• _WHAT TO DO_
Select and copy out every line in the records containing "found".
━━ EXERCISE DATA ━━
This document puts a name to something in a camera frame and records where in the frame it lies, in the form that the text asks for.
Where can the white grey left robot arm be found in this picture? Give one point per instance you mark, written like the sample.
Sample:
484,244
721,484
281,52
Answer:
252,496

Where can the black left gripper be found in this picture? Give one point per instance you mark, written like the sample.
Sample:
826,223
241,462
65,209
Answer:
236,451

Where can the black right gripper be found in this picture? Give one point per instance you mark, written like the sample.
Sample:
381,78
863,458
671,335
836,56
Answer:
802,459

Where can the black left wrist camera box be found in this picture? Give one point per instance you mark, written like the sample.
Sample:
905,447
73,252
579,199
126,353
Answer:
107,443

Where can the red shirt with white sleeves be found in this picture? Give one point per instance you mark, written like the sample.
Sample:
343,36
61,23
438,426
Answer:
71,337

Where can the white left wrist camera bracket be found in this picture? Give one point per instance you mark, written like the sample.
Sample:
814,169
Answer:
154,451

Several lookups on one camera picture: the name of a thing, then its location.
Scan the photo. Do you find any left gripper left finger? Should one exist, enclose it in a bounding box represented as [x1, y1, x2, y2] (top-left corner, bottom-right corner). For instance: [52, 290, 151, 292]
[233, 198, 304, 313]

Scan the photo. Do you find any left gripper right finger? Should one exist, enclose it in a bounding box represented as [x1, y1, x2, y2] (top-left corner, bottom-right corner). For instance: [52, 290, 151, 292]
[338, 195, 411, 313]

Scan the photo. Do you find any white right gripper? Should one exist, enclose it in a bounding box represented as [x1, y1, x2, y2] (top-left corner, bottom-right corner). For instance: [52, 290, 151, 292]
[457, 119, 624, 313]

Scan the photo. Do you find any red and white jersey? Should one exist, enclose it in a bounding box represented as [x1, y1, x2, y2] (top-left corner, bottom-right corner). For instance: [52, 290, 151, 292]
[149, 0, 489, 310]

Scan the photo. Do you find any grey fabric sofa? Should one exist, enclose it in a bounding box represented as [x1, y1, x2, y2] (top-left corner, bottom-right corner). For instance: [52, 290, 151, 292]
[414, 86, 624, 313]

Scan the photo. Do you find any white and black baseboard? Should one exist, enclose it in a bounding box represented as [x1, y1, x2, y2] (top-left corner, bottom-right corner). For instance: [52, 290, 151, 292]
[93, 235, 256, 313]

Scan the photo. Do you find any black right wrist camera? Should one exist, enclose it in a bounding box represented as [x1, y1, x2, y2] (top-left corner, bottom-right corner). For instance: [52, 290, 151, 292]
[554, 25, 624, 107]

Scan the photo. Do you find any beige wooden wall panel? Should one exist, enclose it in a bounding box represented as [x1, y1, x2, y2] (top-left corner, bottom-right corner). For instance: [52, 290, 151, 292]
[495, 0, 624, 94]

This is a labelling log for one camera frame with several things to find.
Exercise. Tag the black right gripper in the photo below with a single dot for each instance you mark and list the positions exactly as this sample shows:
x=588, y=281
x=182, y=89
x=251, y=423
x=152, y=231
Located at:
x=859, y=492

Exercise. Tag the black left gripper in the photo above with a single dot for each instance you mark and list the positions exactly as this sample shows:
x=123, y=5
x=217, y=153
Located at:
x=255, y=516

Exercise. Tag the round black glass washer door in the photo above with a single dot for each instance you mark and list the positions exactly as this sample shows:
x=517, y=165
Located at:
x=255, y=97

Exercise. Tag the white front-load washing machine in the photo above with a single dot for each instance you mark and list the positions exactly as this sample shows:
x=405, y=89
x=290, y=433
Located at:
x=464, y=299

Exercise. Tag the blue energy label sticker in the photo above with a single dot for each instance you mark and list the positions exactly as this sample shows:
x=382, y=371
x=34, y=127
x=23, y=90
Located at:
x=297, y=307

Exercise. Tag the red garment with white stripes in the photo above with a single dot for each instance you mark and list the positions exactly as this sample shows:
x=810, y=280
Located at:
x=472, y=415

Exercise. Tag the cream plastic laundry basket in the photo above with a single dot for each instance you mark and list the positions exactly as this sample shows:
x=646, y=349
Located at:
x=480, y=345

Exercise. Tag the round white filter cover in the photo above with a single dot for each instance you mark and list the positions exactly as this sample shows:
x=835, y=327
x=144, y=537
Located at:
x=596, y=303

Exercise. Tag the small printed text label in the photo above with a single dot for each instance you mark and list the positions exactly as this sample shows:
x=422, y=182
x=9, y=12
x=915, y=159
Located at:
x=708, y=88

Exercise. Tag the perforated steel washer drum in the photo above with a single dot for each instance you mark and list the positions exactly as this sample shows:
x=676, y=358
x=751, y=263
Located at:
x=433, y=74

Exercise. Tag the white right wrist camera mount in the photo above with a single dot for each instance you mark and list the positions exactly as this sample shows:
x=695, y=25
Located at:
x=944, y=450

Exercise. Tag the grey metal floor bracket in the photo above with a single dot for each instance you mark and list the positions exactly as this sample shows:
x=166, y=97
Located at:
━━━
• _EXERCISE RESPONSE_
Where can the white grey left robot arm be found in this picture? Give one point per instance you mark, written like the sample.
Where can the black left gripper be found in this picture? Give one point per instance you mark, written like the sample.
Where can the black right gripper be found in this picture? Give one point per instance you mark, written like the sample.
Where can the black left wrist camera box be found in this picture? Give one point per instance you mark, written like the sample.
Where can the red shirt with white sleeves be found in this picture? Give one point per instance you mark, written like the sample.
Where can the white left wrist camera bracket be found in this picture? Give one point per instance you mark, written like the sample.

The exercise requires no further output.